We're going up to NJ for Christmas. We'll only be up there from Friday night thru Sunday evening, since Kat has to work Friday and Monday, but at least we'll be up there for all of Christmas.
Since we'll be in NJ on Christmas, we'll prolly open up the Christmas gifts we have here sometime during Christmas week. Prolly on Monday the 20th, since Kat has that day off. This'll spread our Christmas gift opening out over a few days, which'll be nice.
We know which members of both of our families of origin we're getting gifts for and which ones we aren't.

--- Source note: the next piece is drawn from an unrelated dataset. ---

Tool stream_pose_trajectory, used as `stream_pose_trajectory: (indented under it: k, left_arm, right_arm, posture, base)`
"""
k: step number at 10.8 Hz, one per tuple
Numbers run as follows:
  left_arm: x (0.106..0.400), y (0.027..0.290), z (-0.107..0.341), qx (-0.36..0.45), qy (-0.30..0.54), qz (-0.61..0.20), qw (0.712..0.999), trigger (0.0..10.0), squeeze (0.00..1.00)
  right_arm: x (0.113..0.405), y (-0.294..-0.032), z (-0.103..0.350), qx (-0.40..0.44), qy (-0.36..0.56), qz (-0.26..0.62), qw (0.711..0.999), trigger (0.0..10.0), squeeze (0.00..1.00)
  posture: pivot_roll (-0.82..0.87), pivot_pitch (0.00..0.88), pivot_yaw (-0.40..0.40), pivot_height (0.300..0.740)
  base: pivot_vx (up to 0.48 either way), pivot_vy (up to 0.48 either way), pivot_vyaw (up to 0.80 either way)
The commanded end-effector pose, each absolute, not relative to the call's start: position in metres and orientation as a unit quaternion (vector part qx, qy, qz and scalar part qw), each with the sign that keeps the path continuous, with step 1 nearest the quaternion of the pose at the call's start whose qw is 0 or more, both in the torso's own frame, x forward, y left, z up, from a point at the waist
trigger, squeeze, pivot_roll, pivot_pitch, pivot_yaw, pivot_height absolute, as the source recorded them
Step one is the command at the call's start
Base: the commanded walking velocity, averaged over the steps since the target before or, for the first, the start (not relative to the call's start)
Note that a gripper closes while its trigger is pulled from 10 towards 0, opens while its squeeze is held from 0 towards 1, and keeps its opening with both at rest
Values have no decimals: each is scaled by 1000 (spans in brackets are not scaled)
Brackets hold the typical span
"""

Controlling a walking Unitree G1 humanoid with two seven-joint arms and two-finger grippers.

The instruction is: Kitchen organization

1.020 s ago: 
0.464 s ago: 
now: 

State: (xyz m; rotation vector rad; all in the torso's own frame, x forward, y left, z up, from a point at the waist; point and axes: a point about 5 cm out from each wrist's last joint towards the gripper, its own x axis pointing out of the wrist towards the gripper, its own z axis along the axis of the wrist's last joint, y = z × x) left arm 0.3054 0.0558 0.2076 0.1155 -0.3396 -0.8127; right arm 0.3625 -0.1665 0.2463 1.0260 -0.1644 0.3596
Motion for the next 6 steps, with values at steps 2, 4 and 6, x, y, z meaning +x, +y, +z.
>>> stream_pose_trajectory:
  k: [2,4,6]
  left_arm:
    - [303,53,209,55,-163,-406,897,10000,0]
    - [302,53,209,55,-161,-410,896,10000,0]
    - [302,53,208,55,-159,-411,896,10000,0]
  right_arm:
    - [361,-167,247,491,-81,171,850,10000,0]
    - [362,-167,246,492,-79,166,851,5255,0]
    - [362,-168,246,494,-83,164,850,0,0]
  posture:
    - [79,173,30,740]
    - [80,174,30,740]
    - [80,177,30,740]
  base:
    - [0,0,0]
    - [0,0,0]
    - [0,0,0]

Deciding which friends to get stuff for and which ones to not get stuff for is a LOT harder.
There's even one couple we're friends with that we got "gag" gifts for, but haven't yet gotten anything else for them. AND we can't think of anything(that we feel is appropriate for them) to get them for "serious" or "real" Christmas presents. The end result of this is that I'm thinking we might return the "gag" gifts and skip them this year!
And that's but ONE example of how tough it's been for us to decide which friends to buy for this year. For whatever reason(s), that seems a LOT harder this year than it usually does/has.